Im Betrieb der „startup“-Fahrschule begann aus bisher unbekannter Ursache ein Belüftungsgerät stark zu rauchen. Noch anwesende Mitarbeiter bemerkten das rechtzeitig und schlugen umgehend Alarm. Danach verließen sie das Gebäude, um sich in Sicherheit zu bringen.

„Beim Eintreffen der Einsatzkräfte konnte man bereits eine starke Rauchentwicklung wahrnehmen, weshalb auch die Feuerwehr Kaindorf zur Unterstützung nachalarmiert wurde. Der Brand im ersten Obergeschoß wurde von zwei Seiten in Angriff genommen: Ein Atemschutztrupp drang mit einem C-Rohr über das Stiegenhaus in das betroffene Zimmer vor, ein zweiter begann den Löschangriff auf der Hinterseite des Gebäudes über die Drehleiter.

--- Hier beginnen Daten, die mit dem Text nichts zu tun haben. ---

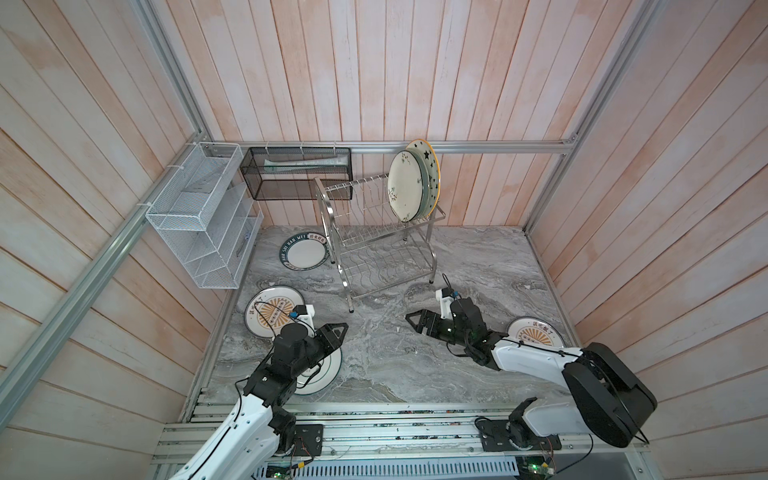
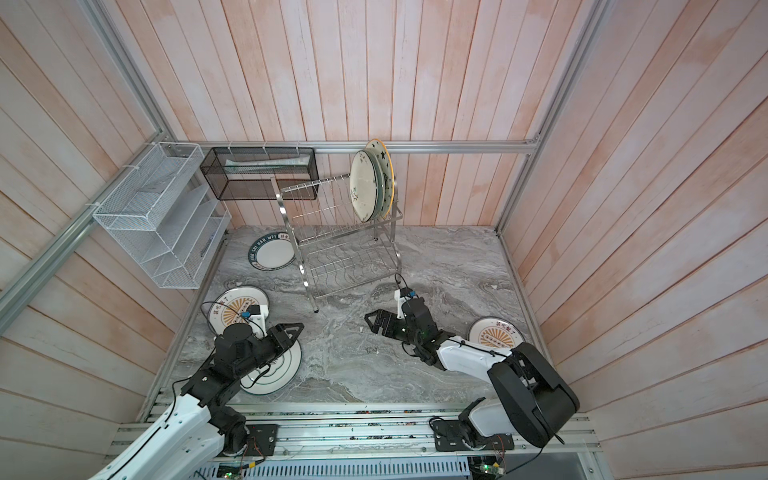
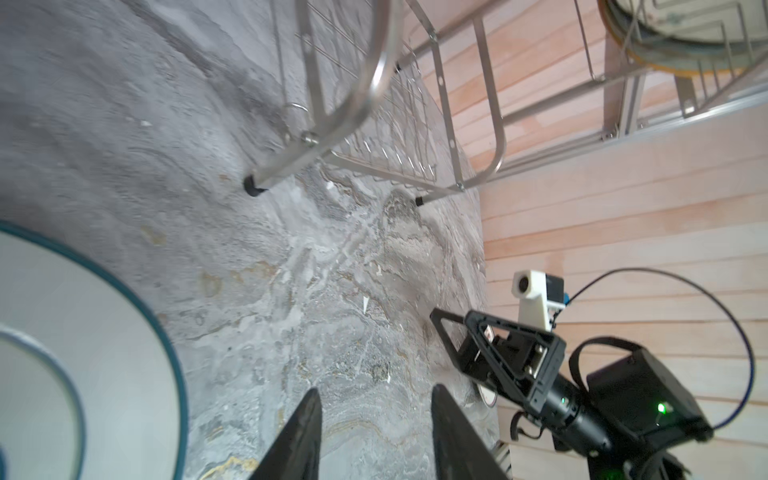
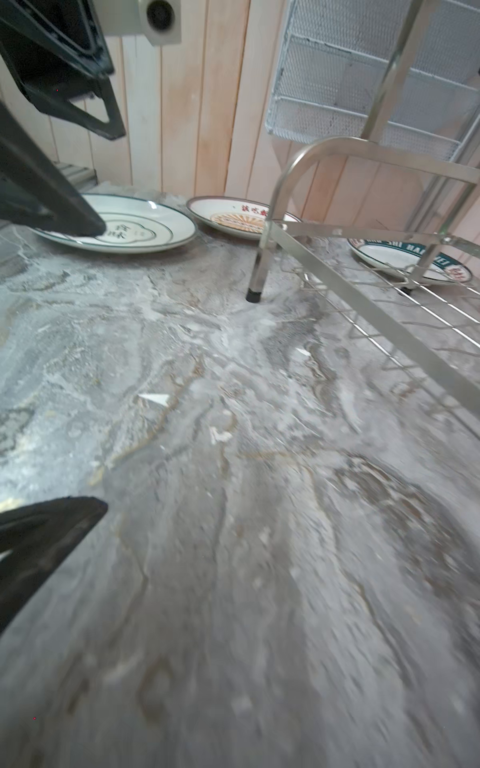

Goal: Load plates into a dish rack
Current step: Pick up the plate from the bottom-left of the table.

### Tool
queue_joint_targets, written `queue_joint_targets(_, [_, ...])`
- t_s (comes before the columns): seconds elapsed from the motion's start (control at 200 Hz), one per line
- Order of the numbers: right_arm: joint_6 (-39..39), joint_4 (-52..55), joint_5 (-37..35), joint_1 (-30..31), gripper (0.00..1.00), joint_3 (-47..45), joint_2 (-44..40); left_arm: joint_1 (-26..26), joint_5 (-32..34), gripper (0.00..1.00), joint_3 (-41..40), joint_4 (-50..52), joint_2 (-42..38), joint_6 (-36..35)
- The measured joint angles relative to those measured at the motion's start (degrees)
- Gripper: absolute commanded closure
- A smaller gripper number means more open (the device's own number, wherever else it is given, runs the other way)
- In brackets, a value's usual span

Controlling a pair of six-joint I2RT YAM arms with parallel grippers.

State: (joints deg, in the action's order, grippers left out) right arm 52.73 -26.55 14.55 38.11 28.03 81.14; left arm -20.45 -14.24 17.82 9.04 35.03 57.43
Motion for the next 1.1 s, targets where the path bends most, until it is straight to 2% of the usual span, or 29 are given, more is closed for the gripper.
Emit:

Das Feuer hatte in der Zwischenzeit auf einen Kabelstrang übergegriffen, konnte aber rasch unter Kontrolle gebracht werden“, schildert Öffentlichkeitsreferent Michael Gratzer von der Stadtfeuerwehr Leibnitz den Einsatz.

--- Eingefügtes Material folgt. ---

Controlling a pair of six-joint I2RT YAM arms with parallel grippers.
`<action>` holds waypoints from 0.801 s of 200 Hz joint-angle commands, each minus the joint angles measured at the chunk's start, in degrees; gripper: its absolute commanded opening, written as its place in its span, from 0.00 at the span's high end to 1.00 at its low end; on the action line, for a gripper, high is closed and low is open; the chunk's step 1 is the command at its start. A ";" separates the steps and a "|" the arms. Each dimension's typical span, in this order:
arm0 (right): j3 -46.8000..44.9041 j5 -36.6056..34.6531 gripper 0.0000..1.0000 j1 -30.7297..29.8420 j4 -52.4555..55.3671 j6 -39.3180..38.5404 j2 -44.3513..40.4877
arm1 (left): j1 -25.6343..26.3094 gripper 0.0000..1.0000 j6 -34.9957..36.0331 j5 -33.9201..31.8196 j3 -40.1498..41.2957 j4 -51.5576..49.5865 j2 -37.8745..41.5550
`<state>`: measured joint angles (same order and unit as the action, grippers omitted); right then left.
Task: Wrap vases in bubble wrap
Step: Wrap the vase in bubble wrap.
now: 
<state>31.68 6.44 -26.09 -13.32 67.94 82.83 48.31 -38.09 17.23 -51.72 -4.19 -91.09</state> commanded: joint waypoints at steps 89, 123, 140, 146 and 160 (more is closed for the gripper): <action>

Erheblicher Sachschaden entstanden

Das Lüftungsgerät schmolz beim Brand vollkommen, ebenso wurden die Kabel beschädigt. Die Räumlichkeiten des Objekts wurden druckbelüftet und mit der Wärmebildkamera auf mögliche Glutnester kontrolliert.

Es entstand aufgrund der starken Rauch- und auch infolge der Rußentwicklung hoher Sachschaden im gesamten ersten Obergeschoß.